Nigeria’s oil and gas reserves are declining at as much as 12 percent a year, with production from onshore and shallow-water oil fields having reached their peak, Petroleum Minister Diezani Alison-Madueke said.
Nigeria, Africa’s largest oil producer, plans to boost deep-water production through measures including the passage of a new oil industry law before the end of this year, Alison-Madueke told reporters today in Abuja , the capital. Nigeria needs to take a “pragmatic approach” in the new legislation to address concerns by international energy companies that the new law will hand too much profit and control to the state, she said.

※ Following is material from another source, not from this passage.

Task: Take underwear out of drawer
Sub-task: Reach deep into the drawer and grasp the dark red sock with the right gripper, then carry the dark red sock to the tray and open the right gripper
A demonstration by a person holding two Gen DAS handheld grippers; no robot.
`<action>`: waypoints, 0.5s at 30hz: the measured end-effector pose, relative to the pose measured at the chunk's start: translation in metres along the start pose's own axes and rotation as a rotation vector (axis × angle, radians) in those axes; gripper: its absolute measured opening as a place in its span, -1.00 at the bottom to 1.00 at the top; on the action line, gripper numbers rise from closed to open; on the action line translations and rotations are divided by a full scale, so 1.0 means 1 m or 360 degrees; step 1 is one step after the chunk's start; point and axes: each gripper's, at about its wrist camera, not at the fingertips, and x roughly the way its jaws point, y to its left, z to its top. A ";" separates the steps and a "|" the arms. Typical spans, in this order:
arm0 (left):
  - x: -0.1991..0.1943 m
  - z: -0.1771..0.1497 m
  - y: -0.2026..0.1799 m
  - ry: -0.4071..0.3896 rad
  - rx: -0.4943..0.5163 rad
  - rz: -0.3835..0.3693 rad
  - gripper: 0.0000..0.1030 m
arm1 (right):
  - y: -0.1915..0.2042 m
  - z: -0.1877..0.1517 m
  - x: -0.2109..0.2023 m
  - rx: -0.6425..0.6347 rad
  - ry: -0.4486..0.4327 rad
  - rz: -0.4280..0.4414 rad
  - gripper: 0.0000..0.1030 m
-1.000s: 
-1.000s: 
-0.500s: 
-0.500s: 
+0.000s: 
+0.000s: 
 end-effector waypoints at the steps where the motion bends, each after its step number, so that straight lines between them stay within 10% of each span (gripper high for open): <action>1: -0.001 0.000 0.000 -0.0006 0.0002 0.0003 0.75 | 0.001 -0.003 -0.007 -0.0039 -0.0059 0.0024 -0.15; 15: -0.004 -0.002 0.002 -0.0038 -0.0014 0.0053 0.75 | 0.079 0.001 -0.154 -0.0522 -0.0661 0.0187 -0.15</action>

Nigeria missed its target to boost reserves to 40 billion barrels and raise output to 4 million barrels a day by 2010. Total crude oil and condensate reserves fell 4.8 percent to 37.16 billion barrels from 38.76 billion barrels in 2010, according to the Department of Petroleum Resources, the country’s oil industry regulator. Oil exploration in Nigeria slumped to the lowest in a decade after producers including Royal Dutch Shell Plc and Total SA backed away from investing until the country’s petroleum law is passed.
Nigeria is the fifth-biggest source of U.S. oil imports. Royal Dutch Shell Plc, Exxon Mobil Corp., Chevron Corp., Total SA and Eni SpA operate joint ventures with the state-owned Nigerian National Petroleum Corp. that pump more than 90 percent of the West African nation’s crude.
A new law that will change the way the oil industry is funded and regulated, will be given “speedy passage” when parliament returns from a six-week recess in September, Alison- Madueke said.